Before the event, AJU’s board chair, Harold Masor, told eJP that the university had been occupying less than 10% of the 220,000-230,000-square- foot Familian campus. After the COVID-19 pandemic accelerated the school’s fiscal challenges, he said, “as beautiful and iconic as this space is, it was a [financial] burden.” Three years ago, the board decided to sell the campus; the sale to Milken was completed in February 2024 . 

“Our whole emphasis has been to try to meet the Jewish community where it is,” Herbst told eJP before the event’s formal program began. “Part of the rationale for the sale was that demanding that people come to Bel Air wasn’t working.” Herbst explained that rabbinical school classes were being run from a building in the Pico-Robertson area, and that AJU is retaining the 2,700-acre Brandeis Bardin campus in Simi Valley, the site of Camp Alonim and other programs. 

After the event, a press representative told eJP that the Masors were extending their philanthropic support with an additional $550,000 donation earmarked for enhancing Camp Alonim. 

“As a result of the sale, we’ve eliminated all of our debt and obtained many more millions of dollars of funds to put into our endowment. And so we’re sitting here now in a very strong financial position,” Masor told eJP, adding that the next step is to “really hone in on what our future is going to look like.”

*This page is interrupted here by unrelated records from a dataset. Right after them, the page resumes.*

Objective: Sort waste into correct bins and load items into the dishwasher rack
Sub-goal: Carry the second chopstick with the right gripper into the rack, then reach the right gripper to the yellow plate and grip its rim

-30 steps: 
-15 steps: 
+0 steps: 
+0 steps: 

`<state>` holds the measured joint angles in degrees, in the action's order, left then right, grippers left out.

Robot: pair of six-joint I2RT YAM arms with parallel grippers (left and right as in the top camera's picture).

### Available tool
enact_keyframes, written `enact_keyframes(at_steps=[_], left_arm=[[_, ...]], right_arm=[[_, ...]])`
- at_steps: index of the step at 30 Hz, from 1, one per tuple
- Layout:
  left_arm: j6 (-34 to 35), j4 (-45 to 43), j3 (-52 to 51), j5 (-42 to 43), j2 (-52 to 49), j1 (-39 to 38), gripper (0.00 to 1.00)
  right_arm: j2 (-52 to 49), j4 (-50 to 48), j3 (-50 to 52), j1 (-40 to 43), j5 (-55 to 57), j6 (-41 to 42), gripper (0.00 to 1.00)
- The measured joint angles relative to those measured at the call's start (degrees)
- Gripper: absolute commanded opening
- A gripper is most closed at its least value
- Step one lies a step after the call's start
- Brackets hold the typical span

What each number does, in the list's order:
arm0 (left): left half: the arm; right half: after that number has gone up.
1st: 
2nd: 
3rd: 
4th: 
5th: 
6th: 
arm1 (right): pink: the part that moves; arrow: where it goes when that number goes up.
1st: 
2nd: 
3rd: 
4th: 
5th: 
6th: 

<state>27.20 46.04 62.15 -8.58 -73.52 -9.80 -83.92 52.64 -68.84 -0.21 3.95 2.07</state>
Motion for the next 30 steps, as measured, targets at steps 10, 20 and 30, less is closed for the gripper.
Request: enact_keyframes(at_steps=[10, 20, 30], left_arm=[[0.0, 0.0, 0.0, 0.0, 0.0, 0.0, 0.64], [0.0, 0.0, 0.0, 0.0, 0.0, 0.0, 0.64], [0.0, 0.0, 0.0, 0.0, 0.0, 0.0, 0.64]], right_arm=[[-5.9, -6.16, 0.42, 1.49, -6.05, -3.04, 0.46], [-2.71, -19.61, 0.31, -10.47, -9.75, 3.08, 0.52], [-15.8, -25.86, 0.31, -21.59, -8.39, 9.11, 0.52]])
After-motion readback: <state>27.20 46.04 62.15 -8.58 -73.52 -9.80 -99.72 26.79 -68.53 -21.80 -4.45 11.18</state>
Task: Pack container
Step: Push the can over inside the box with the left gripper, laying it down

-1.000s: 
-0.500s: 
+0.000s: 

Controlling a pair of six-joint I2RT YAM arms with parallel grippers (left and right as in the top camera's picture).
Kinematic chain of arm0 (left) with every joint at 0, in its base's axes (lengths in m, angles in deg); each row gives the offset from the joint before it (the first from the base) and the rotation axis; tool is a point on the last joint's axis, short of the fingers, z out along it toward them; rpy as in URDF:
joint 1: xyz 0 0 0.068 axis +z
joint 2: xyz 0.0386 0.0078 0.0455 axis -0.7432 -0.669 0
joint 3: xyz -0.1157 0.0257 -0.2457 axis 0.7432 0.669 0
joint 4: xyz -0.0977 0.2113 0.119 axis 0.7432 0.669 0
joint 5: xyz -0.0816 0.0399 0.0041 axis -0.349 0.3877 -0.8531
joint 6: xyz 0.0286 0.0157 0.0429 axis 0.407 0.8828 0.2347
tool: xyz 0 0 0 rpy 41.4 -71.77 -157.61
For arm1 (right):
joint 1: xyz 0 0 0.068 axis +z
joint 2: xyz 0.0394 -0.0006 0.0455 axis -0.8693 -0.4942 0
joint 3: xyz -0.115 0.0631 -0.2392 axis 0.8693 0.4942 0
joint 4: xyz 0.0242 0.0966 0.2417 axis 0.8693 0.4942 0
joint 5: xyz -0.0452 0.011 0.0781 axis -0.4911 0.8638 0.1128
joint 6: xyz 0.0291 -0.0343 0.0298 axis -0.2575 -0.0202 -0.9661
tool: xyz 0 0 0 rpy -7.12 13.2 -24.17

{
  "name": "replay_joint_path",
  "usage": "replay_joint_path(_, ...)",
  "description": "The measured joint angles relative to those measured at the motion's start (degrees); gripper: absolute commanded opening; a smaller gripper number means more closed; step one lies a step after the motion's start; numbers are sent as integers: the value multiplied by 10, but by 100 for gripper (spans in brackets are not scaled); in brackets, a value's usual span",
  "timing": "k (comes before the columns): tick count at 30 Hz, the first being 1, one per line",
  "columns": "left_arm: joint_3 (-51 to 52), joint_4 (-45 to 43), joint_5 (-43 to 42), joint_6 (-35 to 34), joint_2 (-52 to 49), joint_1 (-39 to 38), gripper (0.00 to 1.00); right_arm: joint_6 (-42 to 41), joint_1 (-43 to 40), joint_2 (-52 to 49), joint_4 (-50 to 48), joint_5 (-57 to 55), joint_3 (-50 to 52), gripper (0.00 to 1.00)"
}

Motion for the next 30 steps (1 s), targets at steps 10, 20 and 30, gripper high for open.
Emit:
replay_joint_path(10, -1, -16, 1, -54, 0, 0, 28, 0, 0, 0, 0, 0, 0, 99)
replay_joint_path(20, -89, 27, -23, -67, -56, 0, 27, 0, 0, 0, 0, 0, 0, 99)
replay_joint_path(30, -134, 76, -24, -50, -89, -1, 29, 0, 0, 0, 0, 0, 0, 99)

During the conversation with eJP, Masor said that the school of education — the one that will bear his family’s name moving forward — “is going gangbusters,” citing program growth from 18 students six years ago to 127 in the fall of 2024, including those in the early childhood education program, a master’s program and a completion program for undergraduate students.  The school also has a program that gives college credit to high schoolers across the U.S.; this year’s focus is on a program training high school seniors about Israel, “so that when they go to college campuses, they’re armed in the appropriate way,” Masor said.

“America in general is becoming more fragmented, less affiliated with traditional institutions,” Herbst told eJP, adding that the university is following this trend by instituting the “Jewish Learning Experience”: signing agreements with synagogues nationwide where instructors will teach AJU courses for credit. “It’s not that being land-bound prevented us from doing it in the past, but now that we don’t have the weight of the cost [of the physical space], we can go out and be more entrepreneurial,” he said.

Berenbaum, a former president and CEO of the Survivors of the Shoah Visual History Foundation, and Dorff, who has taught at AJU since 1971 and has written 15 books and edited or co-edited 14 more on Jewish thought, law and ethics — as well as more than 200 articles on those topics — introduced each other and presented each other with the same framed plaque.

Introducing Dorff at the event, Berenbaum noted that they were both getting the same commemorative plaque.

“Not only will this plaque be hanging in our home, but it will be hanging in each other’s homes. Because this is a friendship. This is a comradeship. This is an ongoing dialogue between scholars, friends, rabbis and teachers,” Berenbaum said. “We continue this dialogue every Shabbat. Elliot comes to shul to speak to God. I come to shul to speak to Elliot.”

Introducing Berenbaum, Dorff joked that since Berenbaum had edited Encyclopedia Judaica, Berenbaum literally has encyclopedic knowledge. 

“But it’s not only the quantity of what he does; it’s the quality of what he does. He puts historical events in perspective and gives you a sense of why they are important and what meaning they have for us now. And he’s been really creative in discerning the ethical norms that we should learn from the atrocity that was the Holocaust,” Dorff said.

Masor told eJP that in addition to their achievements, the honorees are “very warm and extremely humble,” and that “when you meet them, you would never know the kind of giants that they are in their fields. I think that speaks volumes to the kind of people that they are.”